**Exercise instructions**:
Scan the following material for the string "frame" and copy each line in which it appears.

**Material for this task**:
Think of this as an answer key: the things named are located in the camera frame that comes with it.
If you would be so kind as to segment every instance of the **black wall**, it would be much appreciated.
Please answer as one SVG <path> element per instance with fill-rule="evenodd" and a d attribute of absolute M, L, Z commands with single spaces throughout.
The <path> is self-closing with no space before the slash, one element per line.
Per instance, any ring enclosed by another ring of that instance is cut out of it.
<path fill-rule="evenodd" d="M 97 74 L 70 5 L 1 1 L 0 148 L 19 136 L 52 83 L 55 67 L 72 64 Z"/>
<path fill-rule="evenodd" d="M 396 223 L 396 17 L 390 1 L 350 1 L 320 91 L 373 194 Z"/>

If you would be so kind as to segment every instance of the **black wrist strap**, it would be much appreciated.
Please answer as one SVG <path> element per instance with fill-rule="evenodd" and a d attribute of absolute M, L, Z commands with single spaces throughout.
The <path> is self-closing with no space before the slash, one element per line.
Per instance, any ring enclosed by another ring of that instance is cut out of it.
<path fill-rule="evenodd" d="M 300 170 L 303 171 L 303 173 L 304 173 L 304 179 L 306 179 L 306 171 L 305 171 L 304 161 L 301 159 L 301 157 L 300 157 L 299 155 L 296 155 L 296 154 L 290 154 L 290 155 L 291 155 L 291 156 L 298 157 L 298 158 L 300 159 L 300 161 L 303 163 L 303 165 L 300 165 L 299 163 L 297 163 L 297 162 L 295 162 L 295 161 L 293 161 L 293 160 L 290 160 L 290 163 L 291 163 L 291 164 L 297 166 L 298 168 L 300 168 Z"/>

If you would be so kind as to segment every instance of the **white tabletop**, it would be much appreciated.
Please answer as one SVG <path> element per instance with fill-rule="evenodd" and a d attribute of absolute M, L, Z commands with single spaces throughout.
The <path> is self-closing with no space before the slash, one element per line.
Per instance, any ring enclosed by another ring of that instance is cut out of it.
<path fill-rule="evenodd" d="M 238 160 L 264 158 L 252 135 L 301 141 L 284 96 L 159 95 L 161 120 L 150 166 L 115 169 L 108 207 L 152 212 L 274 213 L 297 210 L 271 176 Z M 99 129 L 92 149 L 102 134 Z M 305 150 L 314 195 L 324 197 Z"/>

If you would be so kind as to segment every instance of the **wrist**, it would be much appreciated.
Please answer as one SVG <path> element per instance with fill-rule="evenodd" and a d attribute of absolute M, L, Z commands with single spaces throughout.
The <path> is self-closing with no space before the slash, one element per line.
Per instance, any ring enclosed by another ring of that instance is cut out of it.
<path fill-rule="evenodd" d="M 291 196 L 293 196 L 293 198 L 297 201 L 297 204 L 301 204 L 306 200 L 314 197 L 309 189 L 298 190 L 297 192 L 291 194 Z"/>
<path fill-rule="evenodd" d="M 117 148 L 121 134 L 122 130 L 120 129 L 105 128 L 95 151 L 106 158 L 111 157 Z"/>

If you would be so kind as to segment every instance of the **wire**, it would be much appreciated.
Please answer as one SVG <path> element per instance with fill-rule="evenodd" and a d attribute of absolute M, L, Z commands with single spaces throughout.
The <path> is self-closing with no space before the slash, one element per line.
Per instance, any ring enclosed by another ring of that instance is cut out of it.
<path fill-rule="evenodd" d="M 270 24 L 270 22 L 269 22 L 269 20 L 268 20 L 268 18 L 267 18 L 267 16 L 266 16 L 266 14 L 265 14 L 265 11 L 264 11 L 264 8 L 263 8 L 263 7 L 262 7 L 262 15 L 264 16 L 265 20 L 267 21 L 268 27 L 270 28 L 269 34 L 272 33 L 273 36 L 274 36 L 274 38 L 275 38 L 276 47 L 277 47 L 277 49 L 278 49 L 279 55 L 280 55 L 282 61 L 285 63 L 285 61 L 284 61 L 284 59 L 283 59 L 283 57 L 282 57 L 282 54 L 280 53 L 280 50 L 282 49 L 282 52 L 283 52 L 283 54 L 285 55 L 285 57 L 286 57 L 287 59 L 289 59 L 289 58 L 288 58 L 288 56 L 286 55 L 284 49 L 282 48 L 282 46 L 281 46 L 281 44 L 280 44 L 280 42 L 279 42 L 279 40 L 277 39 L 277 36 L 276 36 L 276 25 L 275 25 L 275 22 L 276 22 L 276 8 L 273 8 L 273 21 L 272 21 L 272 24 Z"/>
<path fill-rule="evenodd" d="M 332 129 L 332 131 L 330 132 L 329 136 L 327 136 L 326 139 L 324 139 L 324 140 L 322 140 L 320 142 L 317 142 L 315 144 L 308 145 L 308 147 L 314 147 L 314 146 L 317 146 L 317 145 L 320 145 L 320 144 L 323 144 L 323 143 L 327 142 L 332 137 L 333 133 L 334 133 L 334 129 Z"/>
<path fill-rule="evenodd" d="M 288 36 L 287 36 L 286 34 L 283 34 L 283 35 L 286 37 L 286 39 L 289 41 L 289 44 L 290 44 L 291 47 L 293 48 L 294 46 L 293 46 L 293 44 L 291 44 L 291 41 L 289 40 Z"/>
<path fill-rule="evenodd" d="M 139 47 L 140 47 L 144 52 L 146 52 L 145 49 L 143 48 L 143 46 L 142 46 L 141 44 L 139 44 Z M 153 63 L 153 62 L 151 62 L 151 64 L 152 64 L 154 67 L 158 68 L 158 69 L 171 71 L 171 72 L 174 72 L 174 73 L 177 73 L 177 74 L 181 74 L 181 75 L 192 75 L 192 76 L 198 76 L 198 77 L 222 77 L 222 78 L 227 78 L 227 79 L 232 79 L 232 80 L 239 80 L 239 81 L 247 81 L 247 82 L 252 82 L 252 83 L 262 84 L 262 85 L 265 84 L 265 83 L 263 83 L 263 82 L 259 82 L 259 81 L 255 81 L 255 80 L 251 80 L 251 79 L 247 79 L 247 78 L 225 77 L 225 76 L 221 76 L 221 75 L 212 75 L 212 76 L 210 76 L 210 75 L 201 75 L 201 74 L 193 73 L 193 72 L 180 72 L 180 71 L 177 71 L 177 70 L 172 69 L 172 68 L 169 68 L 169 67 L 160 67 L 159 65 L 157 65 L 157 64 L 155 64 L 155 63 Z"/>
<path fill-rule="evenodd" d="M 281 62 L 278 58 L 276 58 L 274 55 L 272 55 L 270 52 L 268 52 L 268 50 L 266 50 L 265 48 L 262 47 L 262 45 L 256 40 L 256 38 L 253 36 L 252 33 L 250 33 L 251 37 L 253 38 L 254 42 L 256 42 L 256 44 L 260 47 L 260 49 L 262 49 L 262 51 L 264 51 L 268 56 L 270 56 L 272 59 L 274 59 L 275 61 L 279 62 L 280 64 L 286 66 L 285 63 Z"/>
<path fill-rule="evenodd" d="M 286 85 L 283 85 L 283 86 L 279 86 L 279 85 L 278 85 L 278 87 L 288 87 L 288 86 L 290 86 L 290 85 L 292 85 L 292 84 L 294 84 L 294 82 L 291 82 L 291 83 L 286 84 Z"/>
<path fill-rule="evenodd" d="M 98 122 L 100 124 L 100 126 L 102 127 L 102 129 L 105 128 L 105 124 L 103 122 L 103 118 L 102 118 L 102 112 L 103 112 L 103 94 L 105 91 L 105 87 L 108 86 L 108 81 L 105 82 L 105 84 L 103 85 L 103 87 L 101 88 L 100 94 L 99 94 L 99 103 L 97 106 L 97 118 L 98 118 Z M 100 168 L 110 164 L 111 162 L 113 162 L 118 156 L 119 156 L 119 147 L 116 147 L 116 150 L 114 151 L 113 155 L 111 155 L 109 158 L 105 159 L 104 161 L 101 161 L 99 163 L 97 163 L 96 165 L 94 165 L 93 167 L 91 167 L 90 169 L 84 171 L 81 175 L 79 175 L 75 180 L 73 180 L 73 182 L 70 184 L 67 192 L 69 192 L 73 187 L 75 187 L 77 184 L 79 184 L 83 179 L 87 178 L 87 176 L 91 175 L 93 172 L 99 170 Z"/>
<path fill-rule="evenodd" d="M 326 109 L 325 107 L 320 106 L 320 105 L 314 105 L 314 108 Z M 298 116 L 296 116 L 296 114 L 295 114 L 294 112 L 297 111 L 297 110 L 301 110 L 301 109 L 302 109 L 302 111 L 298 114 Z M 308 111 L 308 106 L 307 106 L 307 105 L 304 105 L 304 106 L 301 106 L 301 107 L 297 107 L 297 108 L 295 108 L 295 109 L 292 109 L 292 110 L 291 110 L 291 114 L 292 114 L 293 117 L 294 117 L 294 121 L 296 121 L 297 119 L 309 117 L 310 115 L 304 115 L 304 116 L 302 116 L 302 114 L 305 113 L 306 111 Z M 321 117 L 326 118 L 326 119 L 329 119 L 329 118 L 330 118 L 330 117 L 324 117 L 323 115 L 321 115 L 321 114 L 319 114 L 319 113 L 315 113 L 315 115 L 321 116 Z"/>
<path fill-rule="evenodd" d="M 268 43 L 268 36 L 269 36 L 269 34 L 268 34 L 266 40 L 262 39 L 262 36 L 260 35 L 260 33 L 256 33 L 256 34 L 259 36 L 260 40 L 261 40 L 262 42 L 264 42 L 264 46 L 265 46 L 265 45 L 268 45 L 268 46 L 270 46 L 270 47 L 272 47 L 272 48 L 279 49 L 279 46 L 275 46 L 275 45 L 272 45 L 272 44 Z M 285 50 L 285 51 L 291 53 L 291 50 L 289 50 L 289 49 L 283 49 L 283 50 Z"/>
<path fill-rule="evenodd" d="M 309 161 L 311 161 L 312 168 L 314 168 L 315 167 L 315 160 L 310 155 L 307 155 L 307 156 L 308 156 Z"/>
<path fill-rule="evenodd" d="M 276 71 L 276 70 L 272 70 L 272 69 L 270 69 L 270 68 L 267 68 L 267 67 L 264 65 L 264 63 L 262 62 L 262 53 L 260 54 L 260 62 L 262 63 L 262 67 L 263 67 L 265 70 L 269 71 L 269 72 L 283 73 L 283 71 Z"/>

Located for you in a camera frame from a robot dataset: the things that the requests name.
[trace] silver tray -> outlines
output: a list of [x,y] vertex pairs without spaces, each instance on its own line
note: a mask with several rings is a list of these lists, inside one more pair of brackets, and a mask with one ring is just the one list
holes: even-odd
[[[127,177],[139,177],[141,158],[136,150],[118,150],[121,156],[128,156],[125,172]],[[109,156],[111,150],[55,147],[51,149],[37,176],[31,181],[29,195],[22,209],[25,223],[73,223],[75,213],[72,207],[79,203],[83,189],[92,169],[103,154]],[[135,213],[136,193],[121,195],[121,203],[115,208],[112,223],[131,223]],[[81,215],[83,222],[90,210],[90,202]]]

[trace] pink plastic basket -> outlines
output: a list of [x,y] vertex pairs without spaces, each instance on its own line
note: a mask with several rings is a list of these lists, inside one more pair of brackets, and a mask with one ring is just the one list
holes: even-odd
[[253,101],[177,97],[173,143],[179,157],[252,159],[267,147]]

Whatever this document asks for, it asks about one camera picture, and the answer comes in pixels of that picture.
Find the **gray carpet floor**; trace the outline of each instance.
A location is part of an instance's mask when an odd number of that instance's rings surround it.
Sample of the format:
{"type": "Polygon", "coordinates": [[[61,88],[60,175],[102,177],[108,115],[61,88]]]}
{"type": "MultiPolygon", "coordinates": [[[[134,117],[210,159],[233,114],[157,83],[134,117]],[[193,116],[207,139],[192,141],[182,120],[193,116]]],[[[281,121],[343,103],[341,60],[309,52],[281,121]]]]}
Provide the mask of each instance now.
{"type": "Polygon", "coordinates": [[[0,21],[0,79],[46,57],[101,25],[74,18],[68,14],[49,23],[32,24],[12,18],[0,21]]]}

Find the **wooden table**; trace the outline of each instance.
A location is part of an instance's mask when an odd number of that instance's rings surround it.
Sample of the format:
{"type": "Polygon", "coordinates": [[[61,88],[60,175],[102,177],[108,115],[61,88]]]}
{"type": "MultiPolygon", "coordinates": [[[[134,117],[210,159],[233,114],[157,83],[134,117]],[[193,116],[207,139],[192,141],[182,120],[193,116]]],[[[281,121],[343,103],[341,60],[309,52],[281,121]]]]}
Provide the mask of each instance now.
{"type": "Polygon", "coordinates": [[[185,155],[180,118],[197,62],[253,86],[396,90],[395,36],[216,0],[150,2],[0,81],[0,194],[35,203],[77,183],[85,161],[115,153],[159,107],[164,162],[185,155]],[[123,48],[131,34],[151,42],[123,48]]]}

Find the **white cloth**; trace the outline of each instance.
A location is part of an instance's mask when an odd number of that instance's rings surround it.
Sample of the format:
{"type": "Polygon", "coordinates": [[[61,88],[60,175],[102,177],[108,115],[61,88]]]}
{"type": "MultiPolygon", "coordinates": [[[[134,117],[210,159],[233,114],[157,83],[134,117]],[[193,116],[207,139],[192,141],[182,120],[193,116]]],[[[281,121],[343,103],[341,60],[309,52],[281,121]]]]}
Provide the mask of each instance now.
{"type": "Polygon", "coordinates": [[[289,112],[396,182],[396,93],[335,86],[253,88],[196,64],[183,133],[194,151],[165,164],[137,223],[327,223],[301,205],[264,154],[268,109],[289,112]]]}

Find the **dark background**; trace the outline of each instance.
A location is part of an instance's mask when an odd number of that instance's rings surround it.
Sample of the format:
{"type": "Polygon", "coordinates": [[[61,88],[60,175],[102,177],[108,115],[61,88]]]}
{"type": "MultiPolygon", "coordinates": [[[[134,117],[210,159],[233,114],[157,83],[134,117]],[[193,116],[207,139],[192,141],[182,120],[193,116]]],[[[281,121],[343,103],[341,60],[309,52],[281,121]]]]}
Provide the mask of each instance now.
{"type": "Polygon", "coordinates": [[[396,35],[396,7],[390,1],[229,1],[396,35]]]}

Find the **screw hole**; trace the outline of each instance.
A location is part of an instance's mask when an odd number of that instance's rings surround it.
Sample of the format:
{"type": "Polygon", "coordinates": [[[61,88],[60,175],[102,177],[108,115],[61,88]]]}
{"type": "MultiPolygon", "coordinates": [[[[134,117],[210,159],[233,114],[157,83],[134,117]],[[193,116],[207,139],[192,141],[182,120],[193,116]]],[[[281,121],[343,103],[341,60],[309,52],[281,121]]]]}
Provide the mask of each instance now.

**Finished task**:
Think of this as an answer key: the things named are located in the camera frame that comes with it.
Located for you in a camera frame from a robot dataset: the things that the requests name.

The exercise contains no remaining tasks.